Can I really do it?

Can I sacrifice myself for my own selfish relief?

That was the question running around in my head, poking my consciousness with its clawed fingers as I felt the rough surface of the rope with my long fingers.

Life was hard. Even a pureblood like me could suffer. Maybe not from hunger or poverty but from forced loyalty and regretted promises that were made for you, long before you were even an idea in your parent's heads.

I, Draco Lucius Malfoy, for example, was a victim of my father's stupidity.

He vowed to the Dark Lord that all Malfoys would be loyal servants at his command.

Thanks, father. That's some future plans for sure.

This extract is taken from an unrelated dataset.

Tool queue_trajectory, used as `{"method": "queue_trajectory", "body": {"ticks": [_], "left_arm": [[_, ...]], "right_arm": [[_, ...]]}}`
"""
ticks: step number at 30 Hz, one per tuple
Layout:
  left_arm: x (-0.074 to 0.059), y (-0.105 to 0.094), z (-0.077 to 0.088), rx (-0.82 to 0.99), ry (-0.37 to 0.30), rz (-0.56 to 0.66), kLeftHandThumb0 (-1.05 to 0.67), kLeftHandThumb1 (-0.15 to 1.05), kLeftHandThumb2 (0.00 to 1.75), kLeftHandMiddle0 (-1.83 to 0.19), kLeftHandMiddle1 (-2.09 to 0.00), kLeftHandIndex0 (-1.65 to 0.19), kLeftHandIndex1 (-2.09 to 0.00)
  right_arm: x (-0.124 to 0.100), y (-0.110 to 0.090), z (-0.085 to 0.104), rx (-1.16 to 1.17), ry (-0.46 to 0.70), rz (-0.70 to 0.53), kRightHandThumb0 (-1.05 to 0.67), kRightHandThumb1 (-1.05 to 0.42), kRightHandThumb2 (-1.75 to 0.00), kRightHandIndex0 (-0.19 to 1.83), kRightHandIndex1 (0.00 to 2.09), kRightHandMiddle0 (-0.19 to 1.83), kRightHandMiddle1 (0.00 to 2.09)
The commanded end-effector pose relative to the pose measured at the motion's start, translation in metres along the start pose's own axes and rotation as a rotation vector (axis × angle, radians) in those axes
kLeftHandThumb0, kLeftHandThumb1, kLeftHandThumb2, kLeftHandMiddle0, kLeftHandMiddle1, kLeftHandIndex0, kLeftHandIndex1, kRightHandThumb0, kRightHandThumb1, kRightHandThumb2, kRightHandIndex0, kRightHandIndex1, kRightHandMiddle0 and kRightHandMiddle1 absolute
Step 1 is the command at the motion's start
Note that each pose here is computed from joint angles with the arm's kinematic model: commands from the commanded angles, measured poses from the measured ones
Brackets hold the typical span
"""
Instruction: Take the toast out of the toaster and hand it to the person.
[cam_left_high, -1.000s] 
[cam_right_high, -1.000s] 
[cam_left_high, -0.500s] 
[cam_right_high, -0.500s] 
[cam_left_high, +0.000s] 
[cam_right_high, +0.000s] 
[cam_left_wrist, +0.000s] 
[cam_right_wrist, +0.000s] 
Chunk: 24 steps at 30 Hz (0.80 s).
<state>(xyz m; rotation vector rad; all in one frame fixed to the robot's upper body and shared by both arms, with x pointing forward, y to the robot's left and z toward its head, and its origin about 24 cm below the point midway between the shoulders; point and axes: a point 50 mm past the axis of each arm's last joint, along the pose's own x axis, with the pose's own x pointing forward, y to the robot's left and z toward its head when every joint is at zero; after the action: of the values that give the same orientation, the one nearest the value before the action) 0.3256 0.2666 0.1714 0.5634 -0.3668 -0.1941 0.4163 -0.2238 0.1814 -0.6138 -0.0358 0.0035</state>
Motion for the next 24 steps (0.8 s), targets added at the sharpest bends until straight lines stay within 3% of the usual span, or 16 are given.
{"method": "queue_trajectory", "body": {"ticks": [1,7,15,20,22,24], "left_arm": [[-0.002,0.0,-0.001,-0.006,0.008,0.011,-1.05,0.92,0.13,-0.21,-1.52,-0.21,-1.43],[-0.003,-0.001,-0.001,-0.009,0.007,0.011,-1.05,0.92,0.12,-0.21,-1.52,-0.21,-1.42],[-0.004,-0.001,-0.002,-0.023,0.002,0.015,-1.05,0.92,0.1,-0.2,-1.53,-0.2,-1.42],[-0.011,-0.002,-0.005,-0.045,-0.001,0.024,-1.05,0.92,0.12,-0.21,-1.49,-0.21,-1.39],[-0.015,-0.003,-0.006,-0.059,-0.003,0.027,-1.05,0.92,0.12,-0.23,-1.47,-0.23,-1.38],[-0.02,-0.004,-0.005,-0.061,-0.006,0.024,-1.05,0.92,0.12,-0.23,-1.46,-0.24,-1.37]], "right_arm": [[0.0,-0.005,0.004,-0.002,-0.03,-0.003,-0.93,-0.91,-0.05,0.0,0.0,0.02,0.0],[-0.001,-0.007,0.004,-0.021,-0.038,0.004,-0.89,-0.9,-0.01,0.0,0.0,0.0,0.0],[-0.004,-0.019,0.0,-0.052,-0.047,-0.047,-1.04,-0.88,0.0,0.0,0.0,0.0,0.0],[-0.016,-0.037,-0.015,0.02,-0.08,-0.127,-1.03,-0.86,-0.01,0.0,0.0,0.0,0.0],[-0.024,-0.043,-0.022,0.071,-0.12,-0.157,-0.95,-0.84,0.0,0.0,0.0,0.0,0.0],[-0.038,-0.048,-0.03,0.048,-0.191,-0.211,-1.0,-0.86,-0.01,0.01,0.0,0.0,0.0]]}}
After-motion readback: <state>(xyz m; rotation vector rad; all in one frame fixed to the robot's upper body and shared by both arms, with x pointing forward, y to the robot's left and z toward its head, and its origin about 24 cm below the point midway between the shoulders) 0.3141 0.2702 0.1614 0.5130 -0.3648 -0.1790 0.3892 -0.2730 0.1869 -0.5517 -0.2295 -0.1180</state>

All I wanted was to live my life as normally as I could, you know?

Born to a rich family and a great mansion, be close with your family, learn all pureblood shit that is necessary, get your Hogwarts letter, get into Slytherin, be a respected guy, date a few girls, become the Quidditch captain, graduate and marry some other pureblood girl and have some kids and be rich for the rest of your life.

I am not asking for much here, am I mate? It is just what is expected of me.

I never quite understood the importance of blood pureness though. When I was a child, my father would spank me after asking so many questions on why we are superior to muggles. That made me a boy that wanted to please his father. An approval-whore if you will.

But now, tying the thick robe to the ceiling, was I still looking for acceptance? Surely not.

I still had one more thing to do. An apology for all the tears and heartbreaks I caused.

I grabbed the can of black paint and a big brush and wrote a few sentences.

Sorry, mum. For not being your perfect dragon.

Sorry Blaise, Theo. For letting you down.

Sorry Pansy. For not being your ideal boyfriend.

Sorry Potter, Weasley and all Gryffindors and Hufflepuffs I tortured. For being a massive prick.

Sorry, Granger. For being jealous of your smarts and making you cry.

Sorry, everyone. For giving up.

They say that being a Slytherin doesn't mean being coward, it means being brave at right times.

And it was a right time indeed, as my lifeless body hanged from the ceiling, a relaxed smile on my face. It was me being brave enough to run away.

So it turns out, I could really do it.